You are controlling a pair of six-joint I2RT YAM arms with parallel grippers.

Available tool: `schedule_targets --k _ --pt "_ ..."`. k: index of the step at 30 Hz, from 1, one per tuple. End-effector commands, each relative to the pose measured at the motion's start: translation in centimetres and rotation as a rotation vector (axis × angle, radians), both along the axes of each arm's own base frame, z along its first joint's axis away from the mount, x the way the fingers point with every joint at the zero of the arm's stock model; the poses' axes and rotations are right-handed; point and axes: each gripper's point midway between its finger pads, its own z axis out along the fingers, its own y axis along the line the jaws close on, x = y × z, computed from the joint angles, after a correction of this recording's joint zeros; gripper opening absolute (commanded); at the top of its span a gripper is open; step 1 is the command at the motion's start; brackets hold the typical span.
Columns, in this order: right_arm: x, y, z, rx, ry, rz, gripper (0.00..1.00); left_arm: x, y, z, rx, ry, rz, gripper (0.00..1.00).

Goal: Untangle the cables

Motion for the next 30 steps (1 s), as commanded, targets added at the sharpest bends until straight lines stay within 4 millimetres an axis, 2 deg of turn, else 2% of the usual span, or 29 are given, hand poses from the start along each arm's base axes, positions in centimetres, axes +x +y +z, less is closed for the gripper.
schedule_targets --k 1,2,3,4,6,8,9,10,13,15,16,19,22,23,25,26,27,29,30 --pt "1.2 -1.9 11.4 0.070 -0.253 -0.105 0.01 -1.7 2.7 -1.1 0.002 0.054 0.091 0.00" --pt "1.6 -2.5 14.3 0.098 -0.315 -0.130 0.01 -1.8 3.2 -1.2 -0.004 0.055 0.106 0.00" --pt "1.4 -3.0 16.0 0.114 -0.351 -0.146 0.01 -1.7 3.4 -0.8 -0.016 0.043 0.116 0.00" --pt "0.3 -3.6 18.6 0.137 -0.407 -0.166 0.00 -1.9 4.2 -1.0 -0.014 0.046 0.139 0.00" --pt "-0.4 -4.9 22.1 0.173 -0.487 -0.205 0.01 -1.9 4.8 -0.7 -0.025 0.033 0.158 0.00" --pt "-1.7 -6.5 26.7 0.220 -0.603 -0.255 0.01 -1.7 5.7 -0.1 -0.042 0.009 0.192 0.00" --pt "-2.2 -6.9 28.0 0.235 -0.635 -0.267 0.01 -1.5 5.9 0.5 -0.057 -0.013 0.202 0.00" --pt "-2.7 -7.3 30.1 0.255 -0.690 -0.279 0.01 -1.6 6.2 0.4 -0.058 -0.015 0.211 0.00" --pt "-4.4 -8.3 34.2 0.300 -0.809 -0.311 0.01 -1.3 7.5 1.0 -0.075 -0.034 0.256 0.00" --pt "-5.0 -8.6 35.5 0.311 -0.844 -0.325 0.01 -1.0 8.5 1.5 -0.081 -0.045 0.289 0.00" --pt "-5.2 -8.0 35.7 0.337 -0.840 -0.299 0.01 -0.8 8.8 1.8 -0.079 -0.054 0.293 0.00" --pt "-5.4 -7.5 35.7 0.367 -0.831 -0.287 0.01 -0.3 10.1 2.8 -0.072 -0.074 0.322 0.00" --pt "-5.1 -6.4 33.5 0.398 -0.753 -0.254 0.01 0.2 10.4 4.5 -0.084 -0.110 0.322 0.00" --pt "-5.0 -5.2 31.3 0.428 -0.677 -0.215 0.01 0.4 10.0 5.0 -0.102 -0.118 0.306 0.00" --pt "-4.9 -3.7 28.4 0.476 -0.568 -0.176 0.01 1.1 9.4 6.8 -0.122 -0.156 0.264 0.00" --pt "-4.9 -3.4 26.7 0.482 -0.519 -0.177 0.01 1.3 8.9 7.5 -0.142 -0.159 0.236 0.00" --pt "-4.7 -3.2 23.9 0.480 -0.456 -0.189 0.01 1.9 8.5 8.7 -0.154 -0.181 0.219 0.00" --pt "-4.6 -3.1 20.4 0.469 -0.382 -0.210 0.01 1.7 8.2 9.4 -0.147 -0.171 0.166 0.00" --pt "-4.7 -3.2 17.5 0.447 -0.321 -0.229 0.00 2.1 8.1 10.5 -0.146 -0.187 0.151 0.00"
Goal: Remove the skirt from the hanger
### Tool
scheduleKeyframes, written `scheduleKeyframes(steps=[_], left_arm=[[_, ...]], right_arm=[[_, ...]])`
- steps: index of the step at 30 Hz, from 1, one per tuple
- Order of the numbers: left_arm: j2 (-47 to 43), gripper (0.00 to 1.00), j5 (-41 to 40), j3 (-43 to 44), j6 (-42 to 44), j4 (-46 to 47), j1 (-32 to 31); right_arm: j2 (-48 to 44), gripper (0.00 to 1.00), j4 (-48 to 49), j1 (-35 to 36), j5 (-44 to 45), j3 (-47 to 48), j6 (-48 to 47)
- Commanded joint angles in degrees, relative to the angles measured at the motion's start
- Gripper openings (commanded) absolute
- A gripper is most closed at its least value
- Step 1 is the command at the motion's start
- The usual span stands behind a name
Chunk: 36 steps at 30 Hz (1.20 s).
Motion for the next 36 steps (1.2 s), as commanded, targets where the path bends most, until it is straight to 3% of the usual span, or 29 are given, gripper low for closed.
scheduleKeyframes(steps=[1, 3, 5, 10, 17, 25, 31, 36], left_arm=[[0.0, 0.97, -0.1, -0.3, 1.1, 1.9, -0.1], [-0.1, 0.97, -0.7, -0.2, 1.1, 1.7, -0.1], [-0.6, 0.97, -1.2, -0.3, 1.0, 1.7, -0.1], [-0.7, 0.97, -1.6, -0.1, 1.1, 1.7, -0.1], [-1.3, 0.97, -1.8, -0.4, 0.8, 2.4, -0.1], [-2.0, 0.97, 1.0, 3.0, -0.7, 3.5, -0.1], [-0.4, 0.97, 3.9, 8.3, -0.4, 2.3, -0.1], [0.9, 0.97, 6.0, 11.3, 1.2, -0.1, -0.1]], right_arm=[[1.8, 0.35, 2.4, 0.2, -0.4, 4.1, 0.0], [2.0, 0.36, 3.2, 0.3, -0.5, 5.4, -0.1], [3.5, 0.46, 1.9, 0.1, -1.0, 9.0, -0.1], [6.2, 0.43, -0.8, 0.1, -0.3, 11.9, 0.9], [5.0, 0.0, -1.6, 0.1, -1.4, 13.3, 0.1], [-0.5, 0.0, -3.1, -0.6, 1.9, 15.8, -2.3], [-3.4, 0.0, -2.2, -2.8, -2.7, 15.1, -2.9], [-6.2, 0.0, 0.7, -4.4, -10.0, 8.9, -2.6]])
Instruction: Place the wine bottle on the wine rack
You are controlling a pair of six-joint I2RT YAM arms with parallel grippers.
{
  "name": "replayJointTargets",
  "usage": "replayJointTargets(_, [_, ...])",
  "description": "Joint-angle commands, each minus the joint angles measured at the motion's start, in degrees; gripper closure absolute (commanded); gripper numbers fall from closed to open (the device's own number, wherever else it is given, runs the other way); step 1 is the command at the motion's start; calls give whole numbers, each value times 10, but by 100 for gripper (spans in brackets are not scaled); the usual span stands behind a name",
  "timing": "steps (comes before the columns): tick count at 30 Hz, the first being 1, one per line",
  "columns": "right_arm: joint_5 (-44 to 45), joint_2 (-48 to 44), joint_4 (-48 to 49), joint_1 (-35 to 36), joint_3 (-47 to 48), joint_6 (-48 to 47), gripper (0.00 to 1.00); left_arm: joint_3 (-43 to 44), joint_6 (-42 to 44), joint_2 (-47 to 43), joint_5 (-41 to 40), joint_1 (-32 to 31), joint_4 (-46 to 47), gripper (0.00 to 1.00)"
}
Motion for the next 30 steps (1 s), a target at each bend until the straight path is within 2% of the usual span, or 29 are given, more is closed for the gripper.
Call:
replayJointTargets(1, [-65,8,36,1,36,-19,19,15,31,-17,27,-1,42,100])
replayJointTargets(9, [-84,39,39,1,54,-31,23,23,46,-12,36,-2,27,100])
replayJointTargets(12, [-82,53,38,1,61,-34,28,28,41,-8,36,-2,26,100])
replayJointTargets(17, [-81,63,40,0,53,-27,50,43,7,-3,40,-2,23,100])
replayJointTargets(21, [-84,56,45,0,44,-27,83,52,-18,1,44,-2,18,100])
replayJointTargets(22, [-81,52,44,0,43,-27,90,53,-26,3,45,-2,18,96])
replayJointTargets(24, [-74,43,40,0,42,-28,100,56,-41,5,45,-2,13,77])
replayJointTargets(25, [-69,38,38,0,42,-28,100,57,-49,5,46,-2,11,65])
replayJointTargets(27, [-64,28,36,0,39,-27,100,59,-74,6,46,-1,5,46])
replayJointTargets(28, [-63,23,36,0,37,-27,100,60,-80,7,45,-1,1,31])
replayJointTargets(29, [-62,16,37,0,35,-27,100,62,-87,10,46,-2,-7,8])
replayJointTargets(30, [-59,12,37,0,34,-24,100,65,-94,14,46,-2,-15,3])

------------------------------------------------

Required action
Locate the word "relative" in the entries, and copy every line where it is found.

Response to the exercise
Available tool: `schedule_targets --k _ --pt "_ ..."`. k: index of the step at 30 Hz, from 1, one per tuple. End-effector commands, each relative to the pose measured at the motion's start: translation in centimetres and rotation as a rotation vector (axis × angle, radians), both along the axes of each arm's own base frame, z along its first joint's axis away from the mount, x the way the fingers point with every joint at the zero of the arm's stock model; the poses' axes and rotations are right-handed; point and axes: each gripper's point midway between its finger pads, its own z axis out along the fingers, its own y axis along the line the jaws close on, x = y × z, computed from the joint angles, after a correction of this recording's joint zeros; gripper opening absolute (commanded); at the top of its span a gripper is open; step 1 is the command at the motion's start; brackets hold the typical span.
- Commanded joint angles in degrees, relative to the angles measured at the motion's start

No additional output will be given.